The application of the FSSN CAR model to Scotland lip cancer dataset and the lung cancer dataset from the London Health Authority was also carried out. In this study, the FSSN CAR model challenged the normal CAR model. To compare the normal CAR and FSSN CAR models for these datasets, we used a visual comparison, namely, a plot for the original data against the estimated models. Visually, it was found that the FSSN CAR model was closer to the original data when compared to the normal CAR model. Then, on the basis of the WAIC and LOO values, the Poisson regression model with the FSSN CAR model was also found to be better than the normal CAR model. Both these test data showed the ability of the FSSN CAR model to explain left- and right-skew patterns.
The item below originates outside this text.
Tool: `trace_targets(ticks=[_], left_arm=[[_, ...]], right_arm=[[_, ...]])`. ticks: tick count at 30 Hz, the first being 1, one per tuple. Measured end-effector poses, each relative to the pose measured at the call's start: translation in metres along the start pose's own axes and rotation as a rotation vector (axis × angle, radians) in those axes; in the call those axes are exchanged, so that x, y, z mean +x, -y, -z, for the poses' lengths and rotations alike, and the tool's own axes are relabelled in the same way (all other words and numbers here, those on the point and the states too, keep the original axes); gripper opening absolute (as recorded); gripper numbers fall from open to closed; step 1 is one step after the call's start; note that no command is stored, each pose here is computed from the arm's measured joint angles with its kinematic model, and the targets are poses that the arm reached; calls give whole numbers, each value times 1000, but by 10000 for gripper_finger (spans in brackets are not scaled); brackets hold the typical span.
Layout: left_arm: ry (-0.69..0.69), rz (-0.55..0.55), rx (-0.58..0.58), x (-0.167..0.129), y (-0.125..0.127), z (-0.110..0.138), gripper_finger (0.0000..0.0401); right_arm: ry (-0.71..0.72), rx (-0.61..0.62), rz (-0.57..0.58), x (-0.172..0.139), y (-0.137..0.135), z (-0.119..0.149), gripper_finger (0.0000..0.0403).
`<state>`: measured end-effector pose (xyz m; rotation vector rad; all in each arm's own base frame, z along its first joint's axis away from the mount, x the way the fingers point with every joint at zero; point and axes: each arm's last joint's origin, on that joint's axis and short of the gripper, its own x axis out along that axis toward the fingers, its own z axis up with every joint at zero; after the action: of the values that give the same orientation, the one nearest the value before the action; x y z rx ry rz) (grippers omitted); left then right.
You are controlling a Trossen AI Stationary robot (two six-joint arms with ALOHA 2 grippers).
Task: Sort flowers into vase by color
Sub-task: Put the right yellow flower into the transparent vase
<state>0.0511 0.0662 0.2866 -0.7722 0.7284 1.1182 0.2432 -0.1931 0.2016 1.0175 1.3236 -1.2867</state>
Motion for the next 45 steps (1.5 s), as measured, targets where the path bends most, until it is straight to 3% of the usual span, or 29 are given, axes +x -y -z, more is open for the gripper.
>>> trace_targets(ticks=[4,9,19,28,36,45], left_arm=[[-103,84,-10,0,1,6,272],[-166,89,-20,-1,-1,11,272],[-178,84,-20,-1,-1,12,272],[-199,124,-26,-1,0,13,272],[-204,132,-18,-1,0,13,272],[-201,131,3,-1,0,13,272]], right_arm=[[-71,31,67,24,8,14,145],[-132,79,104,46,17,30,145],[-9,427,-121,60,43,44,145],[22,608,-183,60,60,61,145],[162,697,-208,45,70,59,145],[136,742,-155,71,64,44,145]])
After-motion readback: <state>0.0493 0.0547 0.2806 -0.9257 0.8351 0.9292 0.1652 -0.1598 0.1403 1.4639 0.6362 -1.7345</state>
In contrast, the normal CAR model was only able to accommodate symmetry patterns and short tails.
We believe that, when data have a spatial effect, the use of the FSSN CAR model should be recommended over the normal CAR model. This is because of its ability to capture various data patterns covering the weakness of the normal CAR model for use with symmetrical data with short tails only. However, for the parameter estimation, normal CAR and FSSN CAR models give almost the same results.